Monte Carlo Planning with Large Language Model for Text-Based Game Agents

Authors: Zijing Shi, Meng Fang, Ling Chen

ICLR 2025 | Venue PDF | Archive PDF | Plain Text | LLM Run Details

Reproducibility Variable Result LLM Response
Research Type Experimental We conduct experiments on a series of text-based games from the Jericho benchmark. Our results demonstrate that the MC-DML algorithm significantly enhances performance across various games at the initial planning phase, outperforming strong contemporary methods that require multiple iterations. Additionally, we perform ablation studies to highlight the role of the memory mechanism in LLM policy.
Researcher Affiliation Academia Zijing Shi AAII, University of Technology Sydney EMAIL Meng Fang University of Liverpool EMAIL Ling Chen AAII, University of Technology Sydney EMAIL
Pseudocode Yes Algorithm 1 Monte Carlo Planning with Dynamic Memory-Guided LLM (MC-DML)
Open Source Code Yes Our code is available at https://textgamer.github.io/mc-dml/.
Open Datasets Yes We conduct experiments using a series of text-based games from the Jericho benchmark (Hausknecht et al., 2020).
Dataset Splits No The paper describes experiments on game environments from the Jericho benchmark. For this type of interactive planning agent, the experiments involve playing full games, not typically splitting a static dataset into training/validation/test sets for supervised learning. Therefore, explicit dataset splits are not provided as they are not directly applicable to the experimental setup of an agent interacting with a game environment.
Hardware Specification No The paper mentions using "gpt-3.5-turbo-0125 as the backend model" for the LLM policy, which implies using an API service. However, it does not specify any particular hardware (e.g., GPU, CPU models, or memory) used for running the MCTS algorithm or other components of their implementation.
Software Dependencies Yes For the LLM policy, we use gpt-3.5-turbo-0125 as the backend model with a sampling temperature set to 0.
Experiment Setup Yes We set the discount factor to 0.95 and the number of simulations to 50 multiplied by len(A).
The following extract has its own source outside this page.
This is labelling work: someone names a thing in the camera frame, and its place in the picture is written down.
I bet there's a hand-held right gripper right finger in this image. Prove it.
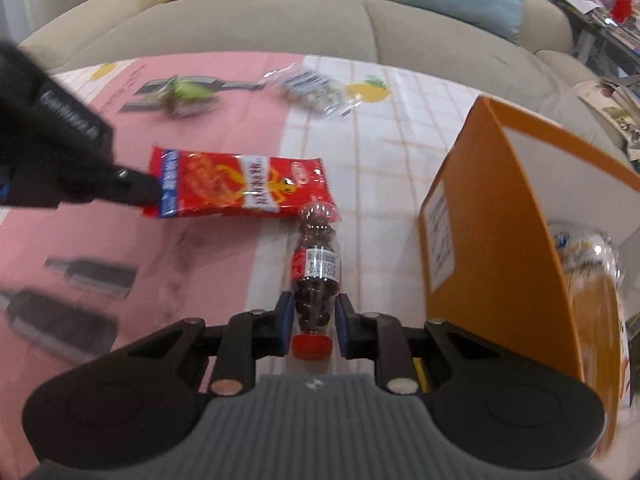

We set Cpuct to 50. Specifically, it is set to 20 for the games Deephome and Library, and to 200 for the game Detective. The LLM policy uses gpt-3.5-turbo-0125 as the backend model with a sampling temperature set to 0. We query the LLM for the index of the optimal action and retrieve the log probabilities for the top 20 tokens at that index. For absent actions, we assign a log probability of -10. These log probabilities are then normalized using softmax with a temperature of 5. The in-trial memory is set to (ot 1, at 1, ot). The size of the cross-trial memory K is set to 3. We set dmin to 10, dmax to 30, and the step increment d to 20.